Ok does anyone have a special way for killing the flies in the pig area? They are in a 30x45 area at night and then in a 5acrea pasture during the day. But they choose to poop in the pen at night so theres alot of flies. I rake the poop up in the morning but they are always still flying around. What can I do to get ride of them I already have fly traps around but they dont go to them.

Any info will help
Thanks


----------



## elevan (May 21, 2011)

I would get some Fly Predators (Spalding is a good source).  You can order from Jeffers Online.


----------



## RIRs (May 21, 2011)

Yes ive been looking for thoose for a long time I used to use them with my cattle but I dont have any more problems. Do they send 5k at once or they split every it in 2-3 week infernces? 

Thansk alot


----------



## elevan (May 21, 2011)

RIRs said:
			
		

> Yes ive been looking for thoose for a long time I used to use them with my cattle but I dont have any more problems.
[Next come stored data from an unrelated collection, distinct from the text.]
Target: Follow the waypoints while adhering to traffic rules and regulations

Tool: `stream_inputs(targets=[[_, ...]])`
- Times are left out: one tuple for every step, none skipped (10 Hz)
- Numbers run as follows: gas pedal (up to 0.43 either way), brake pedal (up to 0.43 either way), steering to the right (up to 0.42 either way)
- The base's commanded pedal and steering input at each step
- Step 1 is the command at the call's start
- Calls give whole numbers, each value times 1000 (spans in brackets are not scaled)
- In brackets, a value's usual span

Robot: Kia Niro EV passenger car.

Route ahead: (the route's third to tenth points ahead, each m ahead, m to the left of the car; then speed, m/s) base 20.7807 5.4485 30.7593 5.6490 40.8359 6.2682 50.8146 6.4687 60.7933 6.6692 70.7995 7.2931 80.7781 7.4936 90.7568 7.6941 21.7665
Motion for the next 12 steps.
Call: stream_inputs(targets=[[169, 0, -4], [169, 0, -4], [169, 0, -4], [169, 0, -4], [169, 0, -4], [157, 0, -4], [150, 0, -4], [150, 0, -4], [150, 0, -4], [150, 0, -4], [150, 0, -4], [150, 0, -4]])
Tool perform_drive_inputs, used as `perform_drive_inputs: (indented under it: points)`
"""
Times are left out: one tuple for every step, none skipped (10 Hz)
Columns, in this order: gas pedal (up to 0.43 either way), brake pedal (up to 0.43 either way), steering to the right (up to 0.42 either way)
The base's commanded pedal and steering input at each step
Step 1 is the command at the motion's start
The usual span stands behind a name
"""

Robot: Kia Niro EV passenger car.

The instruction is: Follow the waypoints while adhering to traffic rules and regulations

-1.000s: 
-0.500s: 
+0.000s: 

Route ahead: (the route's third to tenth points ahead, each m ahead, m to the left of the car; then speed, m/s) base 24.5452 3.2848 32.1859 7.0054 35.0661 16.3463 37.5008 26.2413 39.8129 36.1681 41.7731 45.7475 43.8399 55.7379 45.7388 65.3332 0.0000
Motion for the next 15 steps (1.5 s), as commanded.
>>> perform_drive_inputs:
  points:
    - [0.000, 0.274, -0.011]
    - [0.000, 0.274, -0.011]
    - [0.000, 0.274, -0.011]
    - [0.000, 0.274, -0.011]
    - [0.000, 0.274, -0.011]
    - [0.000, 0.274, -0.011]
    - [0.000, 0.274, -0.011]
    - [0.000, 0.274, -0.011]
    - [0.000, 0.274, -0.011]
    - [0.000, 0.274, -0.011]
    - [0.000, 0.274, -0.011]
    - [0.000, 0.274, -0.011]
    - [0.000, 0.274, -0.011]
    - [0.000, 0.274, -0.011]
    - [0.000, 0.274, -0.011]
Do they send 5k at once or they split every it in 2-3 week infernces?
> 
> Thansk alot


Here's the link:
http://www.jefferslivestock.com/spalding-fly-predators/camid/LIV/cp/0034396/


----------



## RIRs (May 21, 2011)

Yeah I saw the website. But I dont understand the 2-3 week thing. Do they send a couple 100 every 2-3 weeks until the end of the season?


----------



## elevan (May 21, 2011)

They ship the quantity that you order every 2-3 weeks throughout fly season and you are charged for each shipment.


You can also just go straight to Spalding  to order.  They have a handy calculator so you get the right amount of predators and they explain the process better.


----------



## RIRs (May 21, 2011)

OK thanks alot Elevan...


----------